ABOUT THIS EXERCISE -
Working through the records below, count the lines that include "hand". The reply is that number alone.

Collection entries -
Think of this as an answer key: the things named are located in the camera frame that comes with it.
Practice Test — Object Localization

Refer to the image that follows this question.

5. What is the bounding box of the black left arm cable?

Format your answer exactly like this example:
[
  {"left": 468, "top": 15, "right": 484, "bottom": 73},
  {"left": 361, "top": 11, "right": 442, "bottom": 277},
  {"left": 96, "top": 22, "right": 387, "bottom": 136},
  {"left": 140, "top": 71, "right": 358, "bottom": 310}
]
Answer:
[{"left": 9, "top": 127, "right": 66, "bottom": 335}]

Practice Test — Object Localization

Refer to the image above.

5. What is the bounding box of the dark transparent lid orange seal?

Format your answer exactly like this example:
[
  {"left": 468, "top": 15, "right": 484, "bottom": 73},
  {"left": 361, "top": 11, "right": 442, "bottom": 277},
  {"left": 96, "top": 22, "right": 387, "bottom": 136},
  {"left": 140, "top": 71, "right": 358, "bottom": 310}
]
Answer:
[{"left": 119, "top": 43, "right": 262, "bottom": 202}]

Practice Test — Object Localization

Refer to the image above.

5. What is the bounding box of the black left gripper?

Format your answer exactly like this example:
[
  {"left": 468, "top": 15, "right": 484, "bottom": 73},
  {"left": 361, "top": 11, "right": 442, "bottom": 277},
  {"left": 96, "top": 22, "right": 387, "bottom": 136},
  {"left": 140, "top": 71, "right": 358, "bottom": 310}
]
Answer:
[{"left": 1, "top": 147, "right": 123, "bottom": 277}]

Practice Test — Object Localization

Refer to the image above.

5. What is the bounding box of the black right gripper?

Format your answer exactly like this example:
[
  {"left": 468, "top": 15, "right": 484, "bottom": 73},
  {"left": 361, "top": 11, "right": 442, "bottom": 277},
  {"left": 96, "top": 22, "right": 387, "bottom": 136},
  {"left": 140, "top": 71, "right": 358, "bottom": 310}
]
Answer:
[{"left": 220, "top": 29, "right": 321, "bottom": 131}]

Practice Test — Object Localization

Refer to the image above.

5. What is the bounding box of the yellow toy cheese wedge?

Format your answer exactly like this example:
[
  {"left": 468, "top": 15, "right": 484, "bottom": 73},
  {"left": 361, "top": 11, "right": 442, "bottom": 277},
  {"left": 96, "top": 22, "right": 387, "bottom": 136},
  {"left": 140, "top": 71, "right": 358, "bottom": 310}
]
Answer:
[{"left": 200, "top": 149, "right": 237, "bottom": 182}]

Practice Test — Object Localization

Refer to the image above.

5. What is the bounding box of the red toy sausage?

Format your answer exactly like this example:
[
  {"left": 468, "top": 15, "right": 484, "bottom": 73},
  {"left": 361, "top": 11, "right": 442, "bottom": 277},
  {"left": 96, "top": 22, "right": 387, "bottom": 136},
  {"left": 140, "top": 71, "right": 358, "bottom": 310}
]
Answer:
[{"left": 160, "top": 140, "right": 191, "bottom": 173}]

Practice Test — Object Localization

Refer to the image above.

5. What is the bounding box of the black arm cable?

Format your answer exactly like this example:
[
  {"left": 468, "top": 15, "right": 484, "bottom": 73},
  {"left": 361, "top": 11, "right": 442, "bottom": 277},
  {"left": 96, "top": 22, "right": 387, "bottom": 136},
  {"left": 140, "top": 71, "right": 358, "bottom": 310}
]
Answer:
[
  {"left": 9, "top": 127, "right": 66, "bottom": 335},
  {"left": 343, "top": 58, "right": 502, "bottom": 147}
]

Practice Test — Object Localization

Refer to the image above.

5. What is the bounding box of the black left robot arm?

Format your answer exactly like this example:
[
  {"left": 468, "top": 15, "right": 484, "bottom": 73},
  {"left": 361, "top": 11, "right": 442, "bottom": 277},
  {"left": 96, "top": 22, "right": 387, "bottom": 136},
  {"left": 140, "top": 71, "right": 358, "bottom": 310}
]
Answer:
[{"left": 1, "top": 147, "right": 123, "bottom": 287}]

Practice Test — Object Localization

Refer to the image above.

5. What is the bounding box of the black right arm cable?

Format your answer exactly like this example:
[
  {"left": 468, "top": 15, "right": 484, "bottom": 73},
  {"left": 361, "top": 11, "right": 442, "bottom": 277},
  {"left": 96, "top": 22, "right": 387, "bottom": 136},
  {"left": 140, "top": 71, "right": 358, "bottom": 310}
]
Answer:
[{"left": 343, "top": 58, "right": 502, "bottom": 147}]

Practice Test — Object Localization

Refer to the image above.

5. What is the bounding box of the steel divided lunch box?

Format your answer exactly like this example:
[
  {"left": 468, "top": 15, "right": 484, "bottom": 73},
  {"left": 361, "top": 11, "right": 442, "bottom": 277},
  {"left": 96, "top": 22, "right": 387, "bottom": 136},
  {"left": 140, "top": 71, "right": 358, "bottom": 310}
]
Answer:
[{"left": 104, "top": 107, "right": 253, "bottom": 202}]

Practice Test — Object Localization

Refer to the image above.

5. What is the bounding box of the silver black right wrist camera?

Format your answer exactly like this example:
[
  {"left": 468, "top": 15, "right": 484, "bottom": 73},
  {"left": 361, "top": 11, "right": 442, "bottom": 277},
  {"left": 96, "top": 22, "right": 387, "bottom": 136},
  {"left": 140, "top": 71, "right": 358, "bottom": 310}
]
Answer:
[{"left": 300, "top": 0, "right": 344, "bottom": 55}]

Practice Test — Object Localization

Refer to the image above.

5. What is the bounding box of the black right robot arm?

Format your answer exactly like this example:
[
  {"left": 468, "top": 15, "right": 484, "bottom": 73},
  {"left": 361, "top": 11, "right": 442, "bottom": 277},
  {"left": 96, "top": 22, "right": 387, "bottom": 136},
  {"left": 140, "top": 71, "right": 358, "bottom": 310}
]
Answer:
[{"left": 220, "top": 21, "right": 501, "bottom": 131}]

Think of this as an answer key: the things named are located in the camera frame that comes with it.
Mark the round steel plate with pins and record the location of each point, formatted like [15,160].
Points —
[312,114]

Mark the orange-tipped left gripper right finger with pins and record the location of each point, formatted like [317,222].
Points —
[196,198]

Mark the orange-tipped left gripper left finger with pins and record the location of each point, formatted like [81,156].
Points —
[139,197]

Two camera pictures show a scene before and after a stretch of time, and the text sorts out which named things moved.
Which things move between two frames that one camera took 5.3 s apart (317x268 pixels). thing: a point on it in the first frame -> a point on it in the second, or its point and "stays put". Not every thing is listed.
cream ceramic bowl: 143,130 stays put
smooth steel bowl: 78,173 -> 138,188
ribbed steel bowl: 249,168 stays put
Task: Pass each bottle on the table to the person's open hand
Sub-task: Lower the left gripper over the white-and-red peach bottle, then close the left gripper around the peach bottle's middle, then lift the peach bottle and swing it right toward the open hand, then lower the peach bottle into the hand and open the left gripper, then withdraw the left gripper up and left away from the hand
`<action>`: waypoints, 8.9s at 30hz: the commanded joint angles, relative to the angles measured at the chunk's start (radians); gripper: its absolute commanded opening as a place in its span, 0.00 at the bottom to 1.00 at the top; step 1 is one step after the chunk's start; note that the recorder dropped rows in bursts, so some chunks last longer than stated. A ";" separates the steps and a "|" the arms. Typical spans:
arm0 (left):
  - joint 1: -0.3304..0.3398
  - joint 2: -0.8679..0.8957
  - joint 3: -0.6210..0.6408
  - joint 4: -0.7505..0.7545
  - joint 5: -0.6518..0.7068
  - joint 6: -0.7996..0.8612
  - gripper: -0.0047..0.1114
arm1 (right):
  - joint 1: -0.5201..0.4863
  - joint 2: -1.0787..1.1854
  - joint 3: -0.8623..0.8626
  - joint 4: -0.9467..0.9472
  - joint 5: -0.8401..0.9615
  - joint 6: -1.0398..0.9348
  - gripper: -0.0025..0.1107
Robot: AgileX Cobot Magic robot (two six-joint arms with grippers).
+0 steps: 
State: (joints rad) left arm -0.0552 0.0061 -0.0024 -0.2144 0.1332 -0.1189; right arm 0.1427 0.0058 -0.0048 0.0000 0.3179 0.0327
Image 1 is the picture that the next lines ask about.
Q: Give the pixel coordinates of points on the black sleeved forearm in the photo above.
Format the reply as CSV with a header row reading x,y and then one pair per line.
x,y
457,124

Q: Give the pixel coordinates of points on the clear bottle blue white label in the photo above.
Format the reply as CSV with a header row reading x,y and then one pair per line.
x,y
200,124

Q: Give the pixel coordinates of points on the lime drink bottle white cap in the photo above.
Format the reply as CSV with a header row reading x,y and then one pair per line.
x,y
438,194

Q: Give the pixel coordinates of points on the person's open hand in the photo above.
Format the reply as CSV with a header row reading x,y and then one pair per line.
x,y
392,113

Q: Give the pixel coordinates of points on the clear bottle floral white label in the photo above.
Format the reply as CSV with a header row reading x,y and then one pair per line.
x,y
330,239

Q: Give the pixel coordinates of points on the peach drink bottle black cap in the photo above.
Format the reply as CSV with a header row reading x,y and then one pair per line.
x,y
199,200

FINISHED TASK -
3